5. Indy 500-Coke 600 double

It has been eight years since Kurt Busch competed in the Indianapolis 500 and Coca-Cola 600 on the same day, the last time the feat has been accomplished. 

Kyle Busch and Kyle Larson are among those who have expressed interest in running both races in the same day but don’t appear to be in a position to do so in 2023 because of the limited IndyCar rides available. 

Roger Penske, owner of the IndyCar Series and Indianapolis Motor Speedway, said he could see Jimmie Johnson attempting it this year, and others as soon as next year. 

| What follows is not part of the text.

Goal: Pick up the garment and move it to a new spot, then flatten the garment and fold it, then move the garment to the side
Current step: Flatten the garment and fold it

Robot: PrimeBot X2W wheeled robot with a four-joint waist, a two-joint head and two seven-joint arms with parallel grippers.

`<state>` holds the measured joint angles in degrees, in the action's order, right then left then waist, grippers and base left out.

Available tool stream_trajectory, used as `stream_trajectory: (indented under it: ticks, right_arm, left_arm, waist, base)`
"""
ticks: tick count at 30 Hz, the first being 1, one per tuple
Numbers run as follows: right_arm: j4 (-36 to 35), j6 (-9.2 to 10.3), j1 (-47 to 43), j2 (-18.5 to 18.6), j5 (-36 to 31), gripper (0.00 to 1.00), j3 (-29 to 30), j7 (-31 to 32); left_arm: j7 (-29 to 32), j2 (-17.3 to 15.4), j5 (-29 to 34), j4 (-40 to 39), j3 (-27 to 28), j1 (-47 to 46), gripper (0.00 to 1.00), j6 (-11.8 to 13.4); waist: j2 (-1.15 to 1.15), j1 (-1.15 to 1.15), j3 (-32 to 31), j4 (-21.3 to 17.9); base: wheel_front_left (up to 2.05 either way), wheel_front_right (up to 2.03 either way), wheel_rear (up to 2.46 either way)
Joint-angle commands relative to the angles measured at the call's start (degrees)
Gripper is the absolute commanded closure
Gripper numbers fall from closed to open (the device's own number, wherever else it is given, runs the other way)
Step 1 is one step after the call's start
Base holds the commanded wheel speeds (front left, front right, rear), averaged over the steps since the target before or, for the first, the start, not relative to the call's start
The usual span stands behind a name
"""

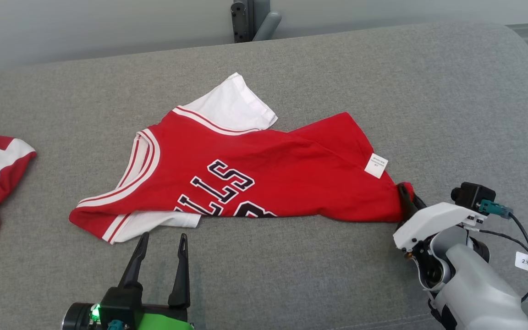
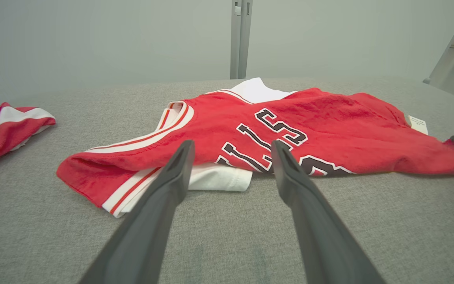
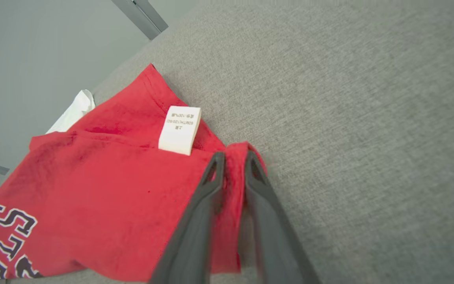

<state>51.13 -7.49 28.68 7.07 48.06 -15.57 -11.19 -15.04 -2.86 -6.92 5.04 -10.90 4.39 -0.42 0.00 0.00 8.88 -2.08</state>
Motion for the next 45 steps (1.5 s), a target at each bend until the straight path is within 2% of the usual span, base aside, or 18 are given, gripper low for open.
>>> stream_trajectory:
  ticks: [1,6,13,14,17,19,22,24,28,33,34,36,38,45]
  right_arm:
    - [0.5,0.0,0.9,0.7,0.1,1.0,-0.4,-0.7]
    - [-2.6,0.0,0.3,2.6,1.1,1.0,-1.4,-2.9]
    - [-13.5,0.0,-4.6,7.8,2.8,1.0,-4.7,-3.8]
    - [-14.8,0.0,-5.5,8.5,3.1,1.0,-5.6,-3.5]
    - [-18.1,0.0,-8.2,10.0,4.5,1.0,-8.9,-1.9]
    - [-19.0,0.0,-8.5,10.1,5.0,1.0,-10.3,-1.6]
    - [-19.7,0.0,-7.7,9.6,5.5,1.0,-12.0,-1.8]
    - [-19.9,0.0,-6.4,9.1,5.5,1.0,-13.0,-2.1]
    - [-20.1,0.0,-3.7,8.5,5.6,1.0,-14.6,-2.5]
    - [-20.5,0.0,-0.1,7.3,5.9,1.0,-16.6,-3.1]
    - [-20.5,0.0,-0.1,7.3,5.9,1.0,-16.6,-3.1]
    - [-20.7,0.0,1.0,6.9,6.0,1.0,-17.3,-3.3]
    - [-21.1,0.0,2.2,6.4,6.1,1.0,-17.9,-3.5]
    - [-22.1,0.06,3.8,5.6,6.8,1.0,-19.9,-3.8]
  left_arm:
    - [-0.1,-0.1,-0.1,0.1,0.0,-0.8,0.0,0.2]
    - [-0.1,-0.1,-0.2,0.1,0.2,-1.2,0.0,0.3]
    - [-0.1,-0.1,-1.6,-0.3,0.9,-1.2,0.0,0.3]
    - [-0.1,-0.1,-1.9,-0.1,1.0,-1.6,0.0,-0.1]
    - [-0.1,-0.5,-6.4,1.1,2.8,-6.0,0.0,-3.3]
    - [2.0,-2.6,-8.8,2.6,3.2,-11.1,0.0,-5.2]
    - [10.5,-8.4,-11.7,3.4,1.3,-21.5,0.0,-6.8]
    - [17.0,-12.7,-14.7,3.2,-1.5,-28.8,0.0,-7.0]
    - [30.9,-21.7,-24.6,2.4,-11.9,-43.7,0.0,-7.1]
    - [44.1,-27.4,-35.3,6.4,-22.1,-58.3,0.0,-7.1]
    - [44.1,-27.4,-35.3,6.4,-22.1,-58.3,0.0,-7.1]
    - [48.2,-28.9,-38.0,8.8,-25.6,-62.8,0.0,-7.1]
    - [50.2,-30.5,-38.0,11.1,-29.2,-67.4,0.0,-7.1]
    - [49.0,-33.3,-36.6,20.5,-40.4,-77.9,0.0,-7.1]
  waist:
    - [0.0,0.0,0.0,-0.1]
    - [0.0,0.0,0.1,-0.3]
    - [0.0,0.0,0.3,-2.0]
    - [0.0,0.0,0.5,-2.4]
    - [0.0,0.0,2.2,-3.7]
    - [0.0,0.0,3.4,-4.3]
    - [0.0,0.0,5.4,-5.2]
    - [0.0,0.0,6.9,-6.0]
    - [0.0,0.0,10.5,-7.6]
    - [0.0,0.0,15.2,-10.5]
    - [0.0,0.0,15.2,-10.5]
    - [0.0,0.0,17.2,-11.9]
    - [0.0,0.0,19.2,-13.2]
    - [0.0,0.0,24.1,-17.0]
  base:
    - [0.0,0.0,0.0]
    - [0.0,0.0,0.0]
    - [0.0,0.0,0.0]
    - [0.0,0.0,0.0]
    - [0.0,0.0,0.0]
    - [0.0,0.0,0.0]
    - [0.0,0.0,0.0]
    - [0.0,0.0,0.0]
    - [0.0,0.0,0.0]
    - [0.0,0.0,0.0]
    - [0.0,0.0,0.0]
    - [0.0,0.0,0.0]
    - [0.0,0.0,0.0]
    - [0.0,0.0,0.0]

“It’s about having the car and the manufactures, whether it’s Chevy and or Honda,” Penske said, referring to the IndyCar manufacturers. “All would be interested to see somebody run the double. Maybe Jimmie is going to do it, which would be great. 

“He has the experience. He did very well on the ovals. … It’s my understanding that he’s going to run potentially the 600 as one of his races (with Petty GMS). We’ll see.”